Fugazi-Red Medecine J'ai découvert Fugazi avec Red medecine. Et même si je chéris de la même manière toutes les œuvres de ce quatuor légendaire, cet album aura toujours pour moi une saveur particulière. Parce que je crois sincèrement que ce groupe était au sommet de son art à cette époque, si tant est qu'il y ait eu chez lui des hauts et des bas. Non, en fait, il n'y a définitivement jamais eu de bas chez Fugazi, discographiquement parlant. Ce n'est donc nullement un hasard que de me retrouver à parler de cet opus aujourd'hui. Il était temps car le simple fait de ne pas avoir de réponses en tapant Fugazi sur la barre de recherche du W-Fenec commençait à me filer de l'urticaire. Quatrième album studio du groupe, Red medecine fait son apparition dans les bacs en 1995 et a la lourde tâche de succéder à un album magistral, In on the kill taker. Difficile, en effet, de passer deux ans plus tard derrière ce succès, tant commercial que musical, où chacune des chansons le composant dévoilait la tension brute jouissive du punk tout en y conservant l'inévitable ADN emo de Washington DC. Mon collègue Cactus saura surement mieux que moi vous l'expliquer, toujours est-il qu'à cette période, les fans pouvaient peut-être espérer au mieux un album du même acabit. C'était bien mal connaître la bande de Ian MacKaye.
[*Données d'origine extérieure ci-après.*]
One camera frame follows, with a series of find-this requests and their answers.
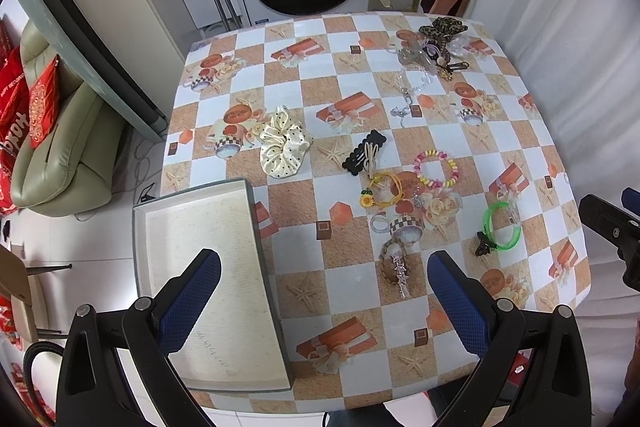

Cette "médecine rouge" n'est pas un rat de laboratoire, ni-même une tentative d'expérimentation quelconque, comme certains plumitifs de l'époque l'ont laissé croire après avoir découvert les premières notes saturées de "Do you like me" ou bien l'inquiétante introduction de "Birthday pony". En vérité, Fugazi s'est juste donné plus de liberté, a joué la prise de risques en élargissant son champ d'actions artistiques et ce, dans tous les compartiments. Les compositions de Red medecine sont un brainstorming méticuleux, des flux sonores qui s'entremêlent avec une inspiration rare. Quand l'excellente "Bed for the scraping" reprend les fondements emo-punk du quatuor en mettant cette fois-ci en exergue le rôle prépondérant des guitares, "Version" fait disparaître ces dernières pour laisser place à une clarinette naviguant sur les flots d'un dub instrumentale. Déconcertant aussi sont les efforts entrepris par le groupe pour repousser les limites de ses chants en leur insufflant de nouvelles formes, d'une placidité inquiétante pour Joe Lally sur la très noisy "By you" (l'occasion de l'entendre est assez rare) où d'une émotion crispante pour Picciotto sur "Forensic scene". Tout au long de ce périple médical, Fugazi donne libre cours à des structures plus ou moins biscornues agrémentées par moment de progressions pas toujours très évidentes de prime abord mais qui fonctionnent à merveille. C'est exactement là où se situe le génie de ce groupe : rendre simple et cohérents les aspects les plus compliqués et les plus tortueux de sa musique sans tomber dans l'excès. Et quand le quatuor renoue avec l'explosivité de son punk d'antan sur "Back to base", il ne fait que venir simplement rééquilibrer la balance d'un album juste inclassable et insaisissable. Tous ceux qui l'ont saisi, lui ont voué un culte. Vous comprendrez bien en le (ré)écoutant qu'il n'est pas chose aisée de leur donner totalement tort.